I had been a research engineer with the Du
Pont Company in Wilmington, Delaware, for five
years after completing graduate work at the
University of Delaware. Polymer processing
under industrial conditions occupied a major
amount of my attention during those five years
with Du Pont. It was challenging and fascinating
work and quite a change from the studies of
tray efficiencies that I had carried out in
graduate school. I expect that just about every
graduate experiences the same sort of abrupt
change when he or she takes an industrial position.
Control system planning and design was an even
more fascinating activity for me at Du Pont
and one that stimulated my planning for an
academic career in that field. That, too, was
part of the driving force of which I speak.

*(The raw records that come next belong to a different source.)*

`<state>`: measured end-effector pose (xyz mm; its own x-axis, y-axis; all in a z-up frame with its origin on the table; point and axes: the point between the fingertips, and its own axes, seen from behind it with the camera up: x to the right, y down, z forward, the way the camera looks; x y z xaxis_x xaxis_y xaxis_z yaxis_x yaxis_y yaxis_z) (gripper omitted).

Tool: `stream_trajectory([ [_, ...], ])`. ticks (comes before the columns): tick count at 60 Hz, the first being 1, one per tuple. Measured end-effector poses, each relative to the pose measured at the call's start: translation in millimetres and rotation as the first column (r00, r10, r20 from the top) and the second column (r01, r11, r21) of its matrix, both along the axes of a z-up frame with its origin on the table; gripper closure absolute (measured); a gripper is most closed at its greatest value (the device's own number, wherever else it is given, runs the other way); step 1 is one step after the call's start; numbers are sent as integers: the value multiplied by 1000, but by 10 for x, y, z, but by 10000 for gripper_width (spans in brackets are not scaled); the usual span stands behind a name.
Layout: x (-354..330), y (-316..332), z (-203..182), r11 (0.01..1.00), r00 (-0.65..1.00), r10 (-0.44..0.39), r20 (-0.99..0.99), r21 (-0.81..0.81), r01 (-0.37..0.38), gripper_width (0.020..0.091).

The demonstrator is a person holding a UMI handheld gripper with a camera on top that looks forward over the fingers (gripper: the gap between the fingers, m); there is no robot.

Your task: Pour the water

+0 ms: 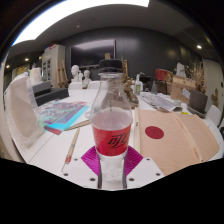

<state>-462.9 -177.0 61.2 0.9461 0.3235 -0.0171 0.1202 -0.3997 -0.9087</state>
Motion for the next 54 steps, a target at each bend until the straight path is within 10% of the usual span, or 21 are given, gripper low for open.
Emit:
stream_trajectory([
  [32, -1593, 759, 1396, 994, 779, -9, -627, -90, -61, 839],
  [54, -2006, 1247, 1461, 850, 89, -461, -883, -469, -241, 840],
])
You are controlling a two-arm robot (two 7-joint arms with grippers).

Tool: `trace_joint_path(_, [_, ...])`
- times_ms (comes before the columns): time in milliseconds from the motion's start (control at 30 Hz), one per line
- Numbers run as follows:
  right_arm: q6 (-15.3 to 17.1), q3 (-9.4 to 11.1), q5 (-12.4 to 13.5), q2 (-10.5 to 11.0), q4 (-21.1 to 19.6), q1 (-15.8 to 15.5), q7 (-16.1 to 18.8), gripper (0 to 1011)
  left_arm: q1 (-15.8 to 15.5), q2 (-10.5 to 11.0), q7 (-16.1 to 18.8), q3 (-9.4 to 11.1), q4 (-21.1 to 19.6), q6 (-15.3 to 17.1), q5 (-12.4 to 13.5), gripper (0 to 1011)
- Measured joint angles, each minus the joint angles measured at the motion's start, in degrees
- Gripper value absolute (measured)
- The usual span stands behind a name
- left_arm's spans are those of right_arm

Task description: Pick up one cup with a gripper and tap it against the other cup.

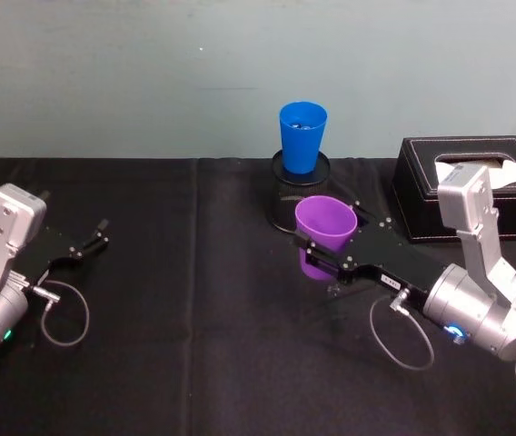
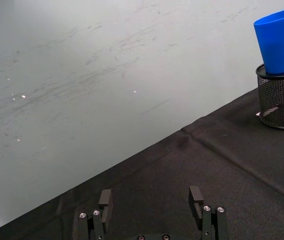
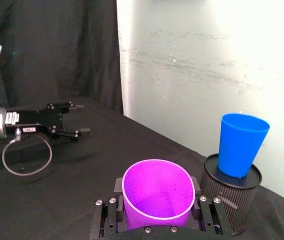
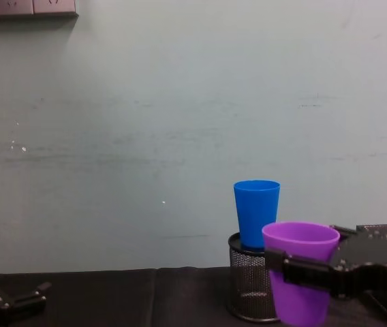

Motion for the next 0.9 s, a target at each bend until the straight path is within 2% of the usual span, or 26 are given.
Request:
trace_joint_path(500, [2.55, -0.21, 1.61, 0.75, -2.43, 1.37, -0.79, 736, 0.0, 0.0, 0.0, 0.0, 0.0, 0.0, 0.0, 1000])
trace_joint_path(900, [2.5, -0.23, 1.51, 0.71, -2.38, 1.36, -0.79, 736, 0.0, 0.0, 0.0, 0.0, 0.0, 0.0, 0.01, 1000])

A few years of part-time teaching at the University
of Delaware during my Du Pont years--some of
it in process control--further whetted my interest
in teaching. The urge to try my hand at teaching
and to get started on those intriguing questions
in process control eventually built up to an
irrepressible urge even though the challenge
of industrial problems was by no means lacking.
Thus,
in 1961, just married, I came to Berkeley (two
great leaps there) and set about teaching a
graduate course in chemical process dynamics,
putting new ideas into the unit operations
laboratory, developing a graduate course in
process optimization, designing and building
a teaching laboratory for our undergraduate
process control course, and looking into the
mysterious dynamic behavior of fixed-bed chemical
reactors. Even though there was a lot of turmoil
on campus in the ‘60s that sometimes
reached down to the pit of one’s stomach,
that decade was a propitious one for getting
started in an academic career. There was a
great momentum nationally and superb resources
here in the department (that is to say, after
the chemists moved out of Gil- man Hall). Besides
all that teaching activity, Charles Tobias
made sure that I acquired some administrative
experience during his tenure as chairman by
appointing me one of two vice chairmen of the
department. We had two vice chairmen; as I
have just said, we were well heeled in the ‘60s.
An extracurricular activity involved serving
as an officer and ultimately chairman of the
Northern California Section of the AIChE. Helping
coach the California Lacrosse Team was another
extracurricular activity for some years. Lacrosse
is that rough-and-tumble field game played
by the native tribes on the east coast of North
America long before Europeans set foot here.
The
sport of lacrosse I picked up in prep school
(yes, I was a preppy) on the slopes above the
Connecticut River in Massachusetts. Mount Hermon
School offered a superb environment for the
development of the intellect and personal qualities;
I had the good fortune to bask in that atmosphere
for four years. My earlier years found me among
the gentle long ridges of Stamford, Connecticut,
the place of my birth. I stayed in New England
to study chemical engineering at Worcester
Polytechnic Institute, a small undergraduate
school in Worcester, Massachusetts. The faculty
there gave us a lot of attention and a good
foundation in engineering, nothing fancy or
sophisticated. They taught us how to use what
we had learned. I continued my love affair
there with the game of lacrosse, helping to
start a team and playing on it during my four
years in Worcester. We were one of the top
teams among the small colleges in New England.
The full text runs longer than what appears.